How do you cure sick guilt?

One easy change that employers can make is ensure that leadership team members aren’t showing up at work sick and setting that expectation. Szafranek also recommends organizations communicate the expectations and react when people violate them.

“If we have an agreement in the company, that when we are sick, we stay at home and focus on recovering, then we send them home when they show up sick,” said Szafranek. 

Grantham says she practices setting an example as often as she can, but still sees some folks fall victim to sick guilt.

“Staff should really feel psychologically safe enough to be able to say that they don’t feel well or whatever it is. It’s a signal for organizations to act.”
Erika Brodnock, CEO and co-founder of health and wellbeing platform Kinhub.

“If a meeting isn’t really awesome, I’ll call the team members and ask them if they’re OK today,” said Grantham. “They’ll be like ‘I have a migraine, or I don’t feel well.’ And I’m like ‘What is keeping you from saying you’re sick?
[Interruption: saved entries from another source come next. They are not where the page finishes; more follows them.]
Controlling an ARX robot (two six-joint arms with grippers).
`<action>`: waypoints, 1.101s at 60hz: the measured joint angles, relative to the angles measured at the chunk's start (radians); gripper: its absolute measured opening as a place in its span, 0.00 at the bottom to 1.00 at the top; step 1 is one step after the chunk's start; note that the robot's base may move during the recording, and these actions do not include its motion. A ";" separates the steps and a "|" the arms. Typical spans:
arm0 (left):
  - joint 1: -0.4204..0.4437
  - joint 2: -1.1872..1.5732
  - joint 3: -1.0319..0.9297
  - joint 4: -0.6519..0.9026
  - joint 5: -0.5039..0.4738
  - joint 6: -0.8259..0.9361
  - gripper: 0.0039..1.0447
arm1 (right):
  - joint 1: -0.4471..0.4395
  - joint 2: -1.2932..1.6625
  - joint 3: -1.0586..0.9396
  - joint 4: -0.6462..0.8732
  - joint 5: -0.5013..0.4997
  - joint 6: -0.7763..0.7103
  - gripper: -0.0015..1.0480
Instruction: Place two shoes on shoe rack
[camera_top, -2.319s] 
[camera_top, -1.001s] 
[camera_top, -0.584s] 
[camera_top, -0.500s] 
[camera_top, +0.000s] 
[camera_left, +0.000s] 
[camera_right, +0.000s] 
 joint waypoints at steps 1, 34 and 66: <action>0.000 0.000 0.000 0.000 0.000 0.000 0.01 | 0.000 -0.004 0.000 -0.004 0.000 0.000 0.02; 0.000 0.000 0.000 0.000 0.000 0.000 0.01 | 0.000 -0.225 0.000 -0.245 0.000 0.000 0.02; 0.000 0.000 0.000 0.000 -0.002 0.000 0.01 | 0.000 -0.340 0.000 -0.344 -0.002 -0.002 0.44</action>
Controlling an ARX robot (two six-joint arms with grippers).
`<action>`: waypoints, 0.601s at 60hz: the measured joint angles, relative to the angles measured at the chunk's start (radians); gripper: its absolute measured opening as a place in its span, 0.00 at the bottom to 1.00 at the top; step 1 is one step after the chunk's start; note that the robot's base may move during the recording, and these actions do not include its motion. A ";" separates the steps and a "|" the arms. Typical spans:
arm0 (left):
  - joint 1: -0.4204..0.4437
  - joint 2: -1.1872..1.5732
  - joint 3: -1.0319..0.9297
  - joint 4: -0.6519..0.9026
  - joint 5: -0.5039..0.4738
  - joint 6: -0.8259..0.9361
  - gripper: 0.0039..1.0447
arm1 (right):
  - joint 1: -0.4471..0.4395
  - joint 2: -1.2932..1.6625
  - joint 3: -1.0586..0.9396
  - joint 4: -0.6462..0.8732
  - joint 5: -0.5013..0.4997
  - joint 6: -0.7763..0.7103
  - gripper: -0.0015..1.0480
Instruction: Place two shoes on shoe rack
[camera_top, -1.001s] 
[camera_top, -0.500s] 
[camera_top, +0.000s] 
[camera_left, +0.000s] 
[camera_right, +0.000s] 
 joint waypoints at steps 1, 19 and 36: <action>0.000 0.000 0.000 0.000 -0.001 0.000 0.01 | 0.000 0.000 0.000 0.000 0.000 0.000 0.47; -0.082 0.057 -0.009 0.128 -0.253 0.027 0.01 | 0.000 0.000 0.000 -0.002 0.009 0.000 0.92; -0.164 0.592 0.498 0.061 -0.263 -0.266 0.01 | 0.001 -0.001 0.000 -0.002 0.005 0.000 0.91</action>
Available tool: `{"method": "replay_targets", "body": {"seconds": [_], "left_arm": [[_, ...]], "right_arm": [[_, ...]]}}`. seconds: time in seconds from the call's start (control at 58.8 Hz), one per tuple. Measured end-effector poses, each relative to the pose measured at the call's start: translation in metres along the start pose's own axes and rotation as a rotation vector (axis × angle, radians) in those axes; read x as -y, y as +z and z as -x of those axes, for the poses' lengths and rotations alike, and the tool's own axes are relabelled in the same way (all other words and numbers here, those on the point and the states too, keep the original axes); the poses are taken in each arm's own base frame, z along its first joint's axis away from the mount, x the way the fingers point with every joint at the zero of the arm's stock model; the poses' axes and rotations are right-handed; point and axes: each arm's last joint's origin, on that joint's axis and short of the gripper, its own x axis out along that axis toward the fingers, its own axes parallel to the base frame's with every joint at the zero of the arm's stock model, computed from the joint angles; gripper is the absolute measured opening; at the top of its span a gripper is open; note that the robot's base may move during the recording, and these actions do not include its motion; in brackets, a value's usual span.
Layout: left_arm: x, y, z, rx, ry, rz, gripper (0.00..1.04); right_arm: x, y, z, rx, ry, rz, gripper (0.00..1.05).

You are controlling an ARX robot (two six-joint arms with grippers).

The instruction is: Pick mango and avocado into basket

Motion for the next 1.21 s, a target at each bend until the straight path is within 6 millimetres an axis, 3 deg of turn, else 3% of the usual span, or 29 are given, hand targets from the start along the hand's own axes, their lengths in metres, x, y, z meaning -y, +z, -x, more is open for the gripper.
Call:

Is it me? Am I creating this?’ and they say no, they just feel like because they’re working remotely they can do it. My question back is: ‘is that the best thing for you?’ It takes real leadership demonstration. If the people at the top aren’t doing it, no one else is going to do it.”

It’s also helping people feel that if they aren’t there for the day, they know that they won’t fall far behind and that they can rely on other team members to help out. The BambooHR report found that 45% of workers say the first thing they think when they get sick is how they can’t prioritize taking a sick day, but if employers help people understand that the job can wait, or it can be picked up by someone else, it can go a long way.

At the root of it all is psychological safety and ensuring that there is a workplace culture that allows people to feel comfortable with sharing what they’re dealing with and taking the time away to recover. According to the BambooHR report, two in five workers feel insecure about taking sick time because others may assume they’re faking it. If an organization has a strong level of trust, that assumption will lessen.

Brodnock says it’s about managers connecting with staff and ensuring they feel comfortable being honest if they are sick and needing to take the day off. 

“It’s equipping managers with the tools and skills they need to be able to ask the right questions of their team members and enable people to feel safe enough and valued enough to be able to speak about the things that are going on,” said Brodnock. “That action really does need to come from the business and it needs to form the very fabric of the culture of the organization to show they are centering the health and well-being of their staff and that they empower team managers to lead with empathy.”